Im Artikel wird darauf hingewiesen, dass der Vorwurf der Bereicherung aus der Luft gegriffen sei, denn Betreuer müssten ja gegenüber dem Vormundschaftsgericht genauestens Rechenschaft ablegen und es wird erwähnt, dass bevollmächtigte Angehörige oder Bekannte dazu nicht verpflichtet seien. Der Bericht schließt mit der Behauptung, „deshalb kommt es bei vermögenden Betreuten häufig vor, dass sie von Menschen, denen sie fest vertrauen, betrogen werden“.
Auch ich bin in meiner Berufspraxis schon damit konfrontiert worden, dass bevollmächtigte Angehörige sich an ihren Betreuten bereichert haben. Ob dies aber nun schon als „häufig“ bezeichnet werden kann, ist fraglich, denn hierüber gibt es keine Untersuchungen. Es macht ein bisschen den Eindruck, als würde man den latent immer vorhandenen Vorwurf, dass Betreuer sich bereichern, jetzt damit bekämpfen, dass man in die Offensive geht und den Angehörigen Bereicherung unterstellt. Das steht dem Bestreben des Gesetzgebers entgegen, der darauf hinarbeitet, dass die Möglichkeit der Betreuungsverfügung und der Bevollmächtigung von Angehörigen viel öfter genutzt wird.
Beide Möglichkeiten haben Vor- und Nachteile.

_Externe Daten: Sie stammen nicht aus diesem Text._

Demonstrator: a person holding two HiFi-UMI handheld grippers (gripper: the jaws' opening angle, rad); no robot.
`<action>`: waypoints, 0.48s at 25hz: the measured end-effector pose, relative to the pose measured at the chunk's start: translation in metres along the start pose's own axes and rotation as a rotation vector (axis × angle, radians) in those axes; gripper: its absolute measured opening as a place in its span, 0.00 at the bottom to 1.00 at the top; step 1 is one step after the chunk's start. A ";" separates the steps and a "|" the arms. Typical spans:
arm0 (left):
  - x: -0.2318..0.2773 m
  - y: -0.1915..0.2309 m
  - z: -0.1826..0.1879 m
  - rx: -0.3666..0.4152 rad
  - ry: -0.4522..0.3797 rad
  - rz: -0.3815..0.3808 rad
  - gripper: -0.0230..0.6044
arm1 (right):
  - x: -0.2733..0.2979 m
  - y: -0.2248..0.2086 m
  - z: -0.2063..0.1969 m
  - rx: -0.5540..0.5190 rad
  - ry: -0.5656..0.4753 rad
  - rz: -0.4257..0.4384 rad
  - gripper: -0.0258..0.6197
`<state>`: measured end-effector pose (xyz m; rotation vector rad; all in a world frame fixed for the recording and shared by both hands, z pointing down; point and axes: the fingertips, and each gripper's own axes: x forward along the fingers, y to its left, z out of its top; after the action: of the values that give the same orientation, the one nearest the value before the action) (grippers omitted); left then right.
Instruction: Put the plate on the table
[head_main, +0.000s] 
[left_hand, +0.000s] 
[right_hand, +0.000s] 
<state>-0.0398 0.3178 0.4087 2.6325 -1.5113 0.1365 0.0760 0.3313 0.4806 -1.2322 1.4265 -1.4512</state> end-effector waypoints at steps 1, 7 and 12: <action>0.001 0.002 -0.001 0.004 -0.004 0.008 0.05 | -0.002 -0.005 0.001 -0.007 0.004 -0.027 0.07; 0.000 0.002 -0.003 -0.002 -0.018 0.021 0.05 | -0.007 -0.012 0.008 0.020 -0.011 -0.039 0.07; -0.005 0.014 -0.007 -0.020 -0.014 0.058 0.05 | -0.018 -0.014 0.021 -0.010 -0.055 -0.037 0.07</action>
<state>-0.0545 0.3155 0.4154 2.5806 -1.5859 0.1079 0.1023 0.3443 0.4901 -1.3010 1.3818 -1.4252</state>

Es gibt sehr viele Angehörige, die schier verzweifeln an den Unmengen von Anträgen, die man für pflegebedürftige Verwandte stellen muss und an den Unmengen von Auflagen, die man kennen und beachten muss. Außerdem ist die Betreuung eines Angehörigen sehr viel mehr emotionell besetzt und oftmals kommen durch die Situation der Verantwortung für einen Angehörigen viele latente familiäre Probleme wieder zutage.

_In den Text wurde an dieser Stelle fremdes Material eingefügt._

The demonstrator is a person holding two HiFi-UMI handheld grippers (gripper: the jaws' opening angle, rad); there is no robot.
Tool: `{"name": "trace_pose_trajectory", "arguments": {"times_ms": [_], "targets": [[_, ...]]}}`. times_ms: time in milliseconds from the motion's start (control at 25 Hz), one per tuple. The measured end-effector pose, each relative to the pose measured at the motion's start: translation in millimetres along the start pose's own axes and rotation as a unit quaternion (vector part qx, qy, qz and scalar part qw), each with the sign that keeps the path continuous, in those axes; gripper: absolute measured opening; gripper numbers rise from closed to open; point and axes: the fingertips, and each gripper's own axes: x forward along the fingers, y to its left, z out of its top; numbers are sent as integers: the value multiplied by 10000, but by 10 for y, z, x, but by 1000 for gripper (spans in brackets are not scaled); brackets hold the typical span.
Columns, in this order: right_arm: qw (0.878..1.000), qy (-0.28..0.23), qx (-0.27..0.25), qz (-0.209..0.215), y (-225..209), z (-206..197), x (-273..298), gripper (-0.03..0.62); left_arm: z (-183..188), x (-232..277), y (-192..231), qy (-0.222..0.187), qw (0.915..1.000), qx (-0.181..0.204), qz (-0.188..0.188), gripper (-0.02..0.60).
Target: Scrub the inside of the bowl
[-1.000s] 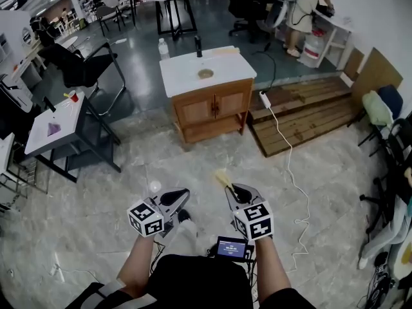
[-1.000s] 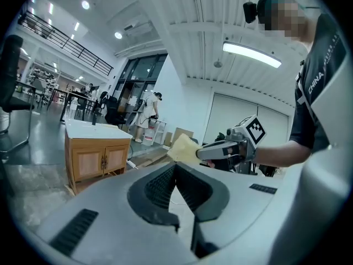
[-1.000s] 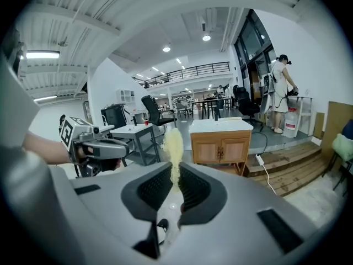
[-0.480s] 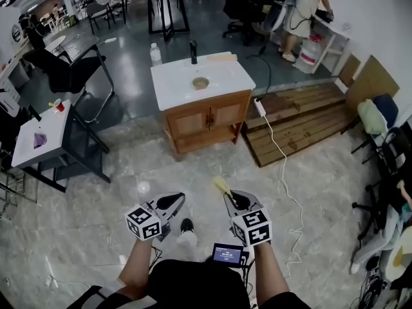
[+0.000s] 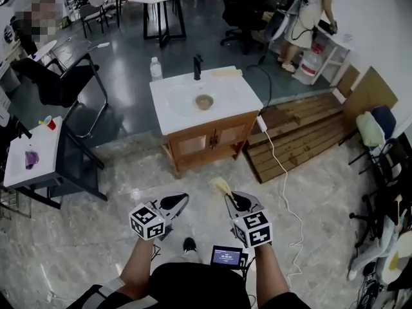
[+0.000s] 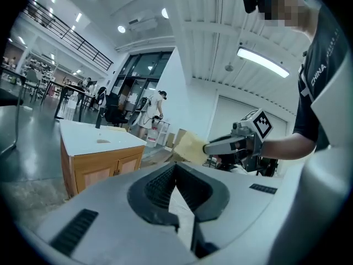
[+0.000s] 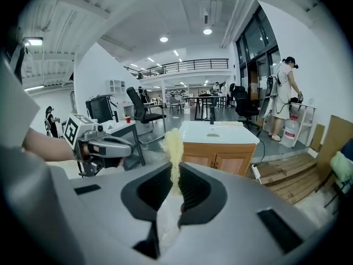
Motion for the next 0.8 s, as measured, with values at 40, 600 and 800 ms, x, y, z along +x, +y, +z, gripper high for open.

Aber alles in allem ist der Artikel der drei KollegInnen aus dem Landkreis ein Schritt hin zu mehr Information über unsere Arbeit. Und sehr erfreulich ist auch, dass keine Floskeln wie „hochqualifiziert“ und „engagiert“ verwendet wurden und es wurde auch auf den unerträglichen und inflationär benutzten Satz „Bei uns steht der Mensch im Mittelpunkt“ verzichtet. Im Mittelpunkt steht das, was für den Leser interessant ist: Information darüber, was eine rechtliche Betreuung beinhaltet.